# Pure Blonde White



## Guysmiley54 (30/11/10)

Hi guys,

Was at the bottle-o tonight and saw the new Carlton Pure Blonde White for sale. I thought what the hell and picked one up.

The colour was not as pale as I would have expected in a white ale and the head although thick and white had no retention at all. There were some very nice citrus wheat flavours but as it is low carb it finishes ridiculously dry. I don't know why they had to go and make it a lager! I think that is the most disappointing aspect. With a (half) decent ale yeast it could have had much more character but still suitable for what (more like who) CUB is designed for.

All in all... a little disappointing but much more drinkable and interesting than the classic Carlton blonde.

Anyone else tried it?


----------



## nzefactor (30/11/10)

Hey mate
I tried the beer recently at a friends place. He bought a 6 pack but only drank 2, wouldn't drink the rest. Declared it "wasn't really beery enough" for him.
I thought it was bit better than normal pure blonde but that ain't saying much. There's some fruitiness there but in the end it's still a MegaBeerCo lager, and a low carb one at that. Pretty average.

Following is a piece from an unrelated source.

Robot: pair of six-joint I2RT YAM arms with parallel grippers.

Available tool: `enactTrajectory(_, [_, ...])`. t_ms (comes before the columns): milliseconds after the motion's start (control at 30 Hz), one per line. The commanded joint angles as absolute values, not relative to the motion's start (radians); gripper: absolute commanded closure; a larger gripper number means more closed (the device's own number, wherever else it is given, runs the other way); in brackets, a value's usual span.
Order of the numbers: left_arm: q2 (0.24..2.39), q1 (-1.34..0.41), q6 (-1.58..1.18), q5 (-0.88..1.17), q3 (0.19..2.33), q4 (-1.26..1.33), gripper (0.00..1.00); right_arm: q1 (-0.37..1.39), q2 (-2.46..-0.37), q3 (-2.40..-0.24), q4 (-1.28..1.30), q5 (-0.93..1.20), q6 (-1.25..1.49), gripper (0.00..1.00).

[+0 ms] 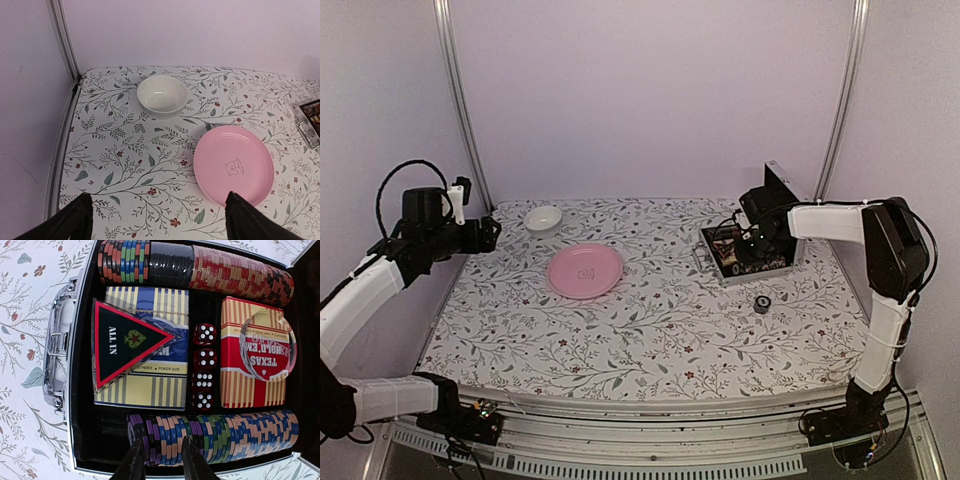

I agree with you, dunno why you'd try to make a white lager that's had all the taste filtered out of it. Maybe if it helps expand peoples tastes a little bit they'll try a decent wit and not be completely thrown off it?


----------



## pk.sax (30/11/10)

Try a cascade blonde, the brewer described it as a NON low carb wheat blonde. It's quite palatable among the mega blondes. I saw it recently again at dans.


----------